What a World Cup used to sell
For most of its history, the commercial layer of a World Cup was easy to describe because you could see all of it from your sofa: perimeter boards, broadcast bumpers, a swoosh or three stripes on the kits. Brands paid extraordinary sums to stand at the edges of the thing people had actually come for, and the arrangement suited everyone — the game stayed the product, and commerce stayed an attachment.

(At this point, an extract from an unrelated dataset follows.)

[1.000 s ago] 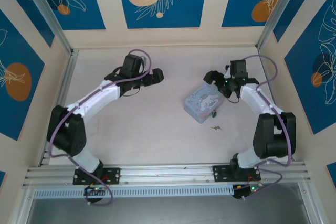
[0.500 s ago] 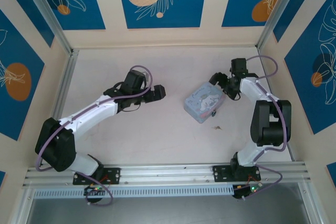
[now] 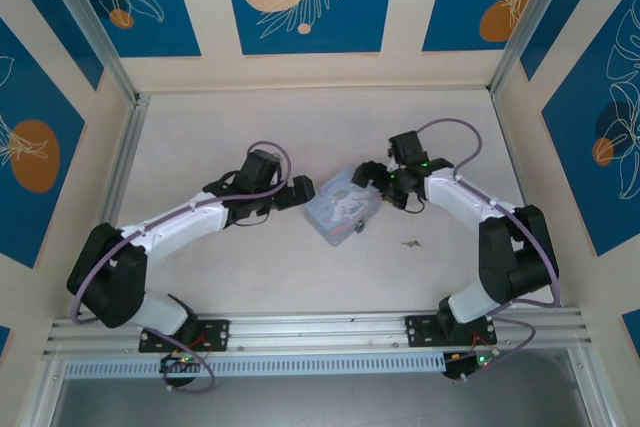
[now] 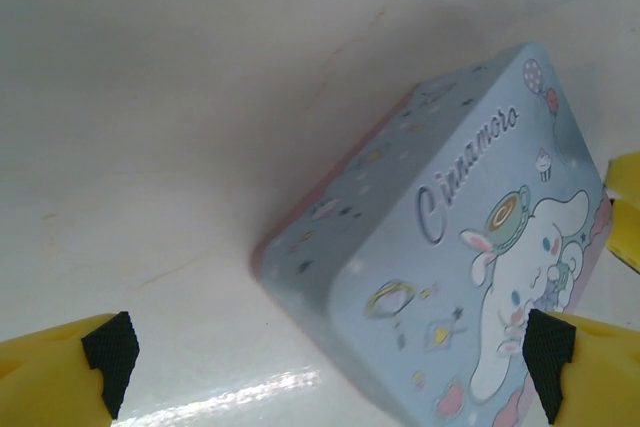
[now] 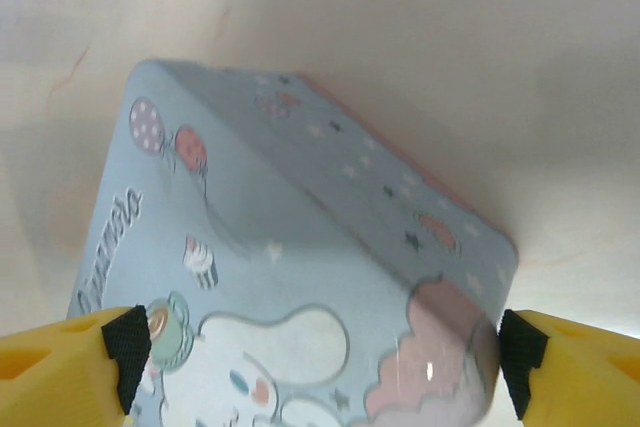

Qatar 2022 was the high-water mark of that model. The cycle generated $7 billion, a record at the time, and FIFA ran it the way it always had: sell the rights, sell the boards, and hand the most valuable layer of all — the hospitality suites, the curated proximity to the pitch that corporations pay fortunes for — to third-party operators. That last decision earned FIFA $950 million and cost it considerably more, though it would take one more tournament for the size of the mistake to become visible.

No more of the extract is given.